Nothing outside the range is wanted. Repeat exactly the lines below from the one with "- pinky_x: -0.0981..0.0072" through the one with "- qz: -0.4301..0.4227".

***** INPUT DATA *****

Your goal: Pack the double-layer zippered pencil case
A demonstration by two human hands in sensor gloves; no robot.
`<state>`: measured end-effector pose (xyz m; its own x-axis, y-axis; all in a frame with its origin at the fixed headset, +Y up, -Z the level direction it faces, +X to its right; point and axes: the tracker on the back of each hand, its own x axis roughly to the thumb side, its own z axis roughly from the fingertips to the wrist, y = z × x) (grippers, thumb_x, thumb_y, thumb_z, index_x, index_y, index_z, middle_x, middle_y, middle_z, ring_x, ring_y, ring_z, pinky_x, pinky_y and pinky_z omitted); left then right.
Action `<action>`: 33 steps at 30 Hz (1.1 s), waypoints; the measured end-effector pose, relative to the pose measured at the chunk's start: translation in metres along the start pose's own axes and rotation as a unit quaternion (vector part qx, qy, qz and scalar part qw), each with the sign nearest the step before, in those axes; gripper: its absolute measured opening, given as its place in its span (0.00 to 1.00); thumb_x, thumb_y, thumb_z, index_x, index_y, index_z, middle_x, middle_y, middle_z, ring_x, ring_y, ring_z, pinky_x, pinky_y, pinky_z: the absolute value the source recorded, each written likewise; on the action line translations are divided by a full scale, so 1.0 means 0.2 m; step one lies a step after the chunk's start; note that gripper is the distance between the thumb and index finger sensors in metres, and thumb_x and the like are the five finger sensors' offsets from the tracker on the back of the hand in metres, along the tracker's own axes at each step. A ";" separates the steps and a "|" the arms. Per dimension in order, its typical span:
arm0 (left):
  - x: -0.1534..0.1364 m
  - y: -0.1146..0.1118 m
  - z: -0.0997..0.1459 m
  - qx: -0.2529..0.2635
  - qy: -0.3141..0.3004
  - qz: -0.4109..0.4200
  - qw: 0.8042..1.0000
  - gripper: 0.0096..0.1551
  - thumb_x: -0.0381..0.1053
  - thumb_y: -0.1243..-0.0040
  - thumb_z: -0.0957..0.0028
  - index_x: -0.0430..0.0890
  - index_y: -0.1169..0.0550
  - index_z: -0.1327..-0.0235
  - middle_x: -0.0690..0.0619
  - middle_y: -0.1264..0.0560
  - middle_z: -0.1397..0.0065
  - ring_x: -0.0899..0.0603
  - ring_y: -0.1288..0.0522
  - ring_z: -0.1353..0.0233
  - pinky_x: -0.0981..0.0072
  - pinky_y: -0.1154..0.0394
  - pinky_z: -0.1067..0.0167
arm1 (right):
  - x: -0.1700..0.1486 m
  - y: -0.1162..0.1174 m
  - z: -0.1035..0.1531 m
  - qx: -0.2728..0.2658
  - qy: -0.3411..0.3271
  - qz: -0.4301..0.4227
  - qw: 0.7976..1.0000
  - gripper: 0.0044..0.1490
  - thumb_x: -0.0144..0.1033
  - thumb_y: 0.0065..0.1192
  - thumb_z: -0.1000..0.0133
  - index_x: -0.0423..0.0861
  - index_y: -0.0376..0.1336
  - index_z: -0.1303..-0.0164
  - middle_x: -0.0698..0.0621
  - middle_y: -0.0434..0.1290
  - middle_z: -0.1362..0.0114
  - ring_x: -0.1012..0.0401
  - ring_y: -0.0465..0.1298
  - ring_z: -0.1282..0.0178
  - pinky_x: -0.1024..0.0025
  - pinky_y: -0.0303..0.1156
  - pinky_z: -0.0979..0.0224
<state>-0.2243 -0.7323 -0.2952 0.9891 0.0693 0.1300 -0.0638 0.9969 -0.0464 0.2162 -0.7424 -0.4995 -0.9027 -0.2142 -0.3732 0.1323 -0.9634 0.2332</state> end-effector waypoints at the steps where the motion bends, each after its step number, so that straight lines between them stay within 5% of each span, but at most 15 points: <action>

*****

→ **YOUR RESPONSE**:
  - pinky_x: -0.0981..0.0072
  - pinky_y: -0.1154..0.0394
  - pinky_z: -0.1067..0.0167
arm1 (right):
  - x: -0.1700..0.1486 m
  - y: -0.1162..0.1174 m
  - z: -0.1035..0.1531 m
  - qx: -0.2728..0.2658
  - qy: -0.3411..0.3271
  - qz: -0.4301..0.4227

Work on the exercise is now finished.